### THE TASK:
Work out the number of lines below containing the word "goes" and give nothing besides it.
▼
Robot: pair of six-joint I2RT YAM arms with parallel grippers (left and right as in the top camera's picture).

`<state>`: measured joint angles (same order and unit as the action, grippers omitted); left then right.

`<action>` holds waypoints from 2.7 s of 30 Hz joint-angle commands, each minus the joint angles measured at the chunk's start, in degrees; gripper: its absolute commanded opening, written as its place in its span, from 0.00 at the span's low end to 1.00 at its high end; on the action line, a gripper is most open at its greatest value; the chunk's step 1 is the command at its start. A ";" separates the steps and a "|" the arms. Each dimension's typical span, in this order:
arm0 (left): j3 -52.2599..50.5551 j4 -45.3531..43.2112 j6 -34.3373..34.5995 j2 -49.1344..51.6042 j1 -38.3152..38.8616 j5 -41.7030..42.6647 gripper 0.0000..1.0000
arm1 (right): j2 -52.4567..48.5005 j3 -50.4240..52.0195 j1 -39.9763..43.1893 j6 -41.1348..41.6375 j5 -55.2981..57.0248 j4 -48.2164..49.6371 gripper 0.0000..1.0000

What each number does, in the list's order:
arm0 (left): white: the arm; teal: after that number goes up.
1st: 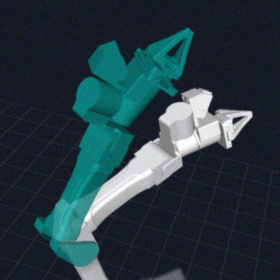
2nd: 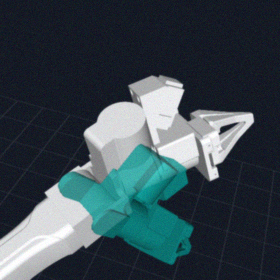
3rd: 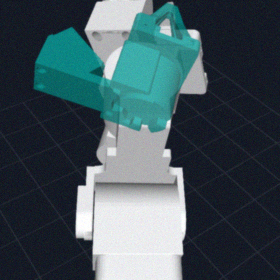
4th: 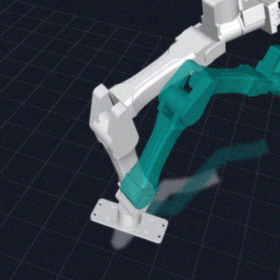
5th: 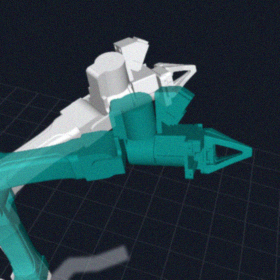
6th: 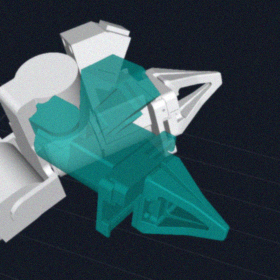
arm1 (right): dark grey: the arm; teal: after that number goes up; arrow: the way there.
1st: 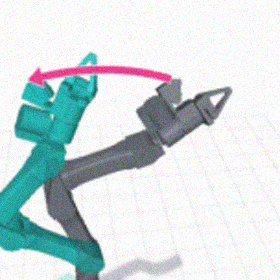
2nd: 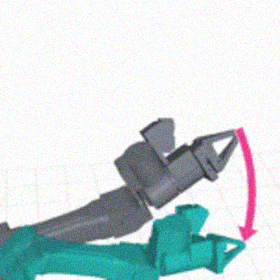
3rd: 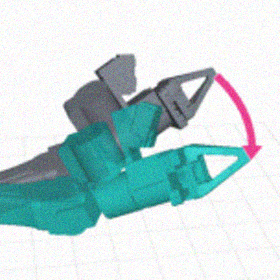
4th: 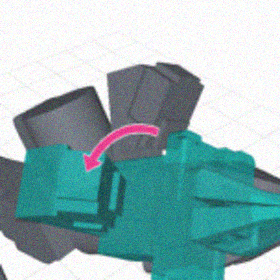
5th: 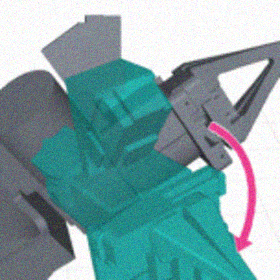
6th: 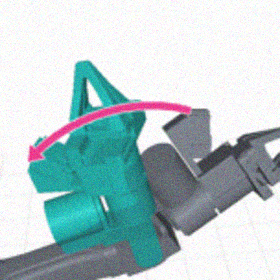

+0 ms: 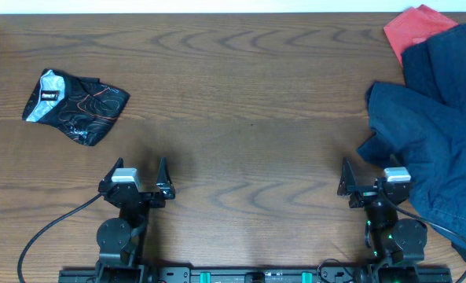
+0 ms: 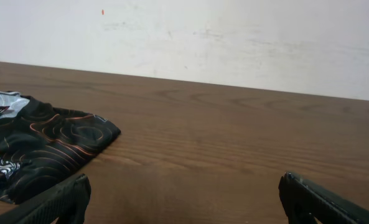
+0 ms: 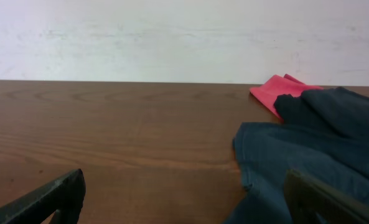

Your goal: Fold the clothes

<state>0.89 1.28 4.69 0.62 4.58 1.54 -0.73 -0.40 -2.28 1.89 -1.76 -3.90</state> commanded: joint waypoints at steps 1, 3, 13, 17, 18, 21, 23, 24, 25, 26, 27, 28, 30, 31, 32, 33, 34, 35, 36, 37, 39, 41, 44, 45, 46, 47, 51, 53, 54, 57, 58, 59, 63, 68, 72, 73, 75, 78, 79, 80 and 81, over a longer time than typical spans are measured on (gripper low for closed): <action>-0.66 2.58 0.52 -0.28 -0.28 -0.55 0.98 | 0.31 0.09 -0.52 -0.04 -0.17 -0.20 0.99; -0.66 2.58 0.52 -0.28 -0.28 -0.55 0.98 | 0.31 0.09 -0.52 -0.04 -0.20 -0.20 0.99; -0.66 2.58 0.52 -0.28 -0.28 -0.57 0.98 | 0.31 0.09 -0.52 -0.04 -0.20 -0.22 0.99; -0.66 2.58 0.52 -0.28 -0.28 -0.55 0.98 | 0.31 0.09 -0.52 -0.04 -0.20 -0.20 0.99; -0.66 2.58 0.52 -0.28 -0.28 -0.55 0.98 | 0.31 0.09 -0.52 -0.04 -0.20 -0.20 0.99; -0.66 2.58 0.52 -0.28 -0.28 -0.55 0.98 | 0.31 0.09 -0.52 -0.04 -0.17 -0.22 0.99; -0.66 2.58 0.52 -0.28 -0.28 -0.55 0.98 | 0.31 0.09 -0.52 -0.04 -0.20 -0.20 0.99; -0.66 2.58 0.52 -0.28 -0.28 -0.55 0.98 | 0.31 0.09 -0.52 -0.04 -0.17 -0.20 0.99; -0.66 2.58 0.52 -0.28 -0.28 -0.55 0.98 | 0.31 0.09 -0.52 -0.04 -0.20 -0.20 0.99; -0.66 2.58 0.52 -0.28 -0.28 -0.57 0.98 | 0.31 0.09 -0.52 -0.04 -0.17 -0.20 0.99; -0.66 2.58 0.52 -0.28 -0.28 -0.55 0.98 | 0.31 0.09 -0.52 -0.04 -0.20 -0.20 0.99; -0.66 2.58 0.52 -0.28 -0.28 -0.55 0.98 | 0.31 0.09 -0.52 -0.04 -0.17 -0.20 0.99; -0.66 2.58 0.52 -0.28 -0.28 -0.55 0.98 | 0.31 0.09 -0.52 -0.04 -0.20 -0.22 0.99; -0.66 2.58 0.52 -0.28 -0.28 -0.55 0.98 | 0.31 0.09 -0.52 -0.04 -0.17 -0.20 0.99; -0.66 2.58 0.52 -0.28 -0.28 -0.57 0.98 | 0.31 0.09 -0.52 -0.04 -0.17 -0.20 0.99; -0.66 2.58 0.52 -0.28 -0.28 -0.57 0.98 | 0.31 0.09 -0.52 -0.04 -0.20 -0.22 0.99; -0.66 2.58 0.52 -0.28 -0.28 -0.55 0.98 | 0.31 0.09 -0.52 -0.04 -0.20 -0.22 0.99; -0.66 2.58 0.52 -0.28 -0.28 -0.55 0.98 | 0.31 0.09 -0.52 -0.04 -0.17 -0.22 0.99; -0.66 2.58 0.52 -0.28 -0.28 -0.57 0.98 | 0.31 0.09 -0.52 -0.04 -0.17 -0.20 0.99; -0.66 2.58 0.52 -0.28 -0.28 -0.55 0.98 | 0.31 0.09 -0.52 -0.04 -0.17 -0.20 0.99; -0.66 2.58 0.52 -0.28 -0.28 -0.55 0.98 | 0.31 0.09 -0.52 -0.04 -0.20 -0.22 0.99; -0.66 2.58 0.52 -0.28 -0.28 -0.55 0.98 | 0.31 0.09 -0.52 -0.04 -0.17 -0.20 0.99; -0.66 2.58 0.52 -0.28 -0.28 -0.57 0.98 | 0.31 0.09 -0.52 -0.04 -0.17 -0.20 0.99; -0.66 2.58 0.52 -0.28 -0.28 -0.55 0.98 | 0.31 0.09 -0.52 -0.04 -0.20 -0.22 0.99; -0.66 2.58 0.52 -0.28 -0.28 -0.55 0.98 | 0.31 0.09 -0.52 -0.04 -0.20 -0.20 0.99; -0.66 2.58 0.52 -0.28 -0.28 -0.57 0.98 | 0.31 0.09 -0.52 -0.04 -0.17 -0.20 0.99; -0.66 2.54 0.52 -0.28 -0.28 -0.52 0.98 | 0.31 0.09 -0.52 -0.04 -0.20 -0.20 0.99; -0.66 2.56 0.52 -0.28 -0.28 -0.52 0.98 | 0.31 0.09 -0.52 -0.02 -0.20 -0.20 0.99; -0.66 2.56 0.52 -0.28 -0.28 -0.52 0.98 | 0.31 0.09 -0.52 -0.04 -0.20 -0.20 0.99; -0.66 2.56 0.52 -0.28 -0.28 -0.55 0.98 | 0.31 0.09 -0.52 0.17 -0.28 -0.22 0.99; -0.66 2.54 0.50 -0.28 -0.28 -0.57 0.98 | 0.31 0.09 -0.52 1.16 -0.24 -0.20 0.99; -0.66 2.51 0.50 -0.28 -0.28 -0.74 0.98 | 0.28 0.09 -0.52 1.97 -0.22 -0.22 0.99; -0.66 2.51 0.52 -0.17 -0.28 -0.72 0.98 | 0.28 0.09 -0.52 4.63 -0.20 -0.15 0.99; 0.42 2.51 0.52 0.24 -0.28 -0.70 0.98 | 0.26 -0.11 -0.50 6.21 -0.04 -0.17 0.99; 2.97 2.54 0.55 2.58 -0.28 -0.68 0.98 | -0.96 -1.44 -0.35 6.19 1.92 -0.28 0.99; 3.89 2.58 0.55 3.74 -0.28 -0.46 0.98 | -1.64 -1.92 -0.35 6.19 2.14 -0.33 0.99; 6.29 3.21 0.55 7.06 -0.28 -0.48 0.98 | -3.91 -3.58 -0.35 6.16 2.51 -1.25 0.99; 11.58 6.47 0.52 14.67 -0.28 -0.48 0.98 | -8.66 -7.08 -0.35 6.14 4.74 -3.58 0.99; 13.62 7.98 0.50 17.49 -0.28 -0.48 0.98 | -10.67 -8.57 -0.35 5.90 5.35 -4.42 0.99; 15.91 9.55 0.50 20.74 -0.28 -0.50 0.98 | -13.29 -10.54 -0.35 5.14 5.88 -5.31 0.99; 18.64 11.39 0.48 24.65 -0.28 -0.48 0.98 | -16.15 -12.74 -0.35 4.52 6.34 -6.19 0.99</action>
<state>13.19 10.61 4.69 18.46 4.58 1.28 -11.97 -7.75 -2.28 7.16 1.72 -9.21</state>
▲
### RESPONSE BELOW:
2